What was in this music? It is not easy to answer and it is not foolish to say "everything".
How happens in Beethoven's music - in the same year we discover works of such a different character such as the Sonata op. 26 and the two Sonatas from op. 27 - this is how we listen to his two Sonatas composed after a short time, which offer us two different and in some ways conflicting sound worlds. In the second Sonata, "Hiver florit", there is enchantment, and a tension towards peace and contemplation. In the first Sonata there is a more severe construction, in accordance with the cult of form, where a darker vision pervades the work not without moments of lyricism, as in extraordinary second movement.
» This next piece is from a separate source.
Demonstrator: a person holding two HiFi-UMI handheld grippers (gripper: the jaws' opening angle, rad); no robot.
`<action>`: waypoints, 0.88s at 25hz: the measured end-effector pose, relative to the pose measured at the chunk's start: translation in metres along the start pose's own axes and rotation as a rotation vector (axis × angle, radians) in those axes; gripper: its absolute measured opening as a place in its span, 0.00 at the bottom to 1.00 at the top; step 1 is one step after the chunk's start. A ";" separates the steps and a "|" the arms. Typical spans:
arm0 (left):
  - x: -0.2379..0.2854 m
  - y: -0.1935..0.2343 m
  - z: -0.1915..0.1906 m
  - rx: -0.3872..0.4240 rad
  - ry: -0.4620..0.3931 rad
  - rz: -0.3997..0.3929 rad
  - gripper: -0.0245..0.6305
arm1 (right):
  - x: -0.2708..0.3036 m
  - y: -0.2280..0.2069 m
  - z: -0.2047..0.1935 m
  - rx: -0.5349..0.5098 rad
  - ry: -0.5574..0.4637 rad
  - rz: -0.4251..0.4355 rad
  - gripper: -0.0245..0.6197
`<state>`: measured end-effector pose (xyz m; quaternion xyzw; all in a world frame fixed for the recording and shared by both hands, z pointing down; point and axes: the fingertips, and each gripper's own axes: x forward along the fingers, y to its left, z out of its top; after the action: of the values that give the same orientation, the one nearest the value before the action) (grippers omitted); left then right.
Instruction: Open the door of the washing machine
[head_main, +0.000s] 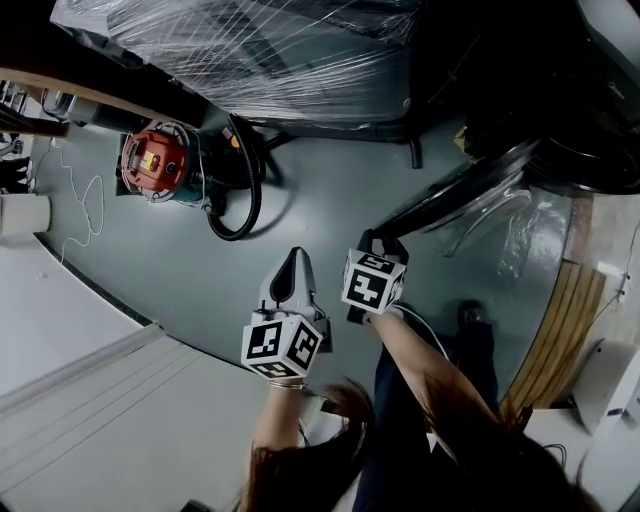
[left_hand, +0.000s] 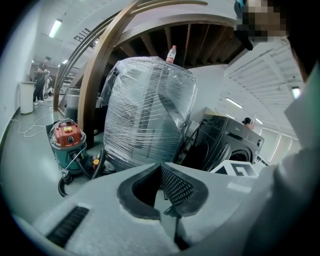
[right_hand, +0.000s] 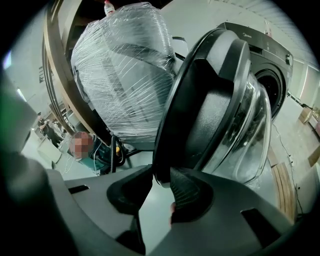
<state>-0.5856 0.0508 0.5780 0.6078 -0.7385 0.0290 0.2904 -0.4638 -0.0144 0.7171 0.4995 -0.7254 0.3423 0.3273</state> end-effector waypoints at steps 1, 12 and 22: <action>0.000 0.002 0.001 -0.003 0.001 0.002 0.06 | 0.002 0.002 0.003 0.006 -0.004 -0.004 0.20; 0.006 0.021 0.003 -0.020 0.010 0.012 0.06 | 0.019 0.020 0.022 0.020 -0.013 -0.016 0.19; 0.009 0.027 0.004 -0.028 0.014 0.015 0.06 | 0.036 0.036 0.044 -0.081 -0.015 0.004 0.18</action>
<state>-0.6123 0.0480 0.5876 0.5981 -0.7413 0.0250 0.3036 -0.5141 -0.0590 0.7160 0.4868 -0.7421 0.3096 0.3413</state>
But precisely, the lyricism is suffered, the result of laceration, of an existence full of painful truths. As mentioned, there is no separation between life and art in Gilardino, and in fact the life that the author lived, tells of a constant struggle between "the appearance of true" and the search for possible "exits from the world", whether they are embodied by the beauty of a person, from a place, from a piece of music, from a painting, or imagined in the promise of an elsewhere after earthly life, just reward for the task done, as happens for the Master of the novel by Bulgakov.
In addition to this dual nature of his music, however, there is also an evolution that can be observed in five books of the Studies, and immediately after in the arrival at the three cycles of Variations, with titles not by chance emblematic: Madness, Melancholy, Fortune.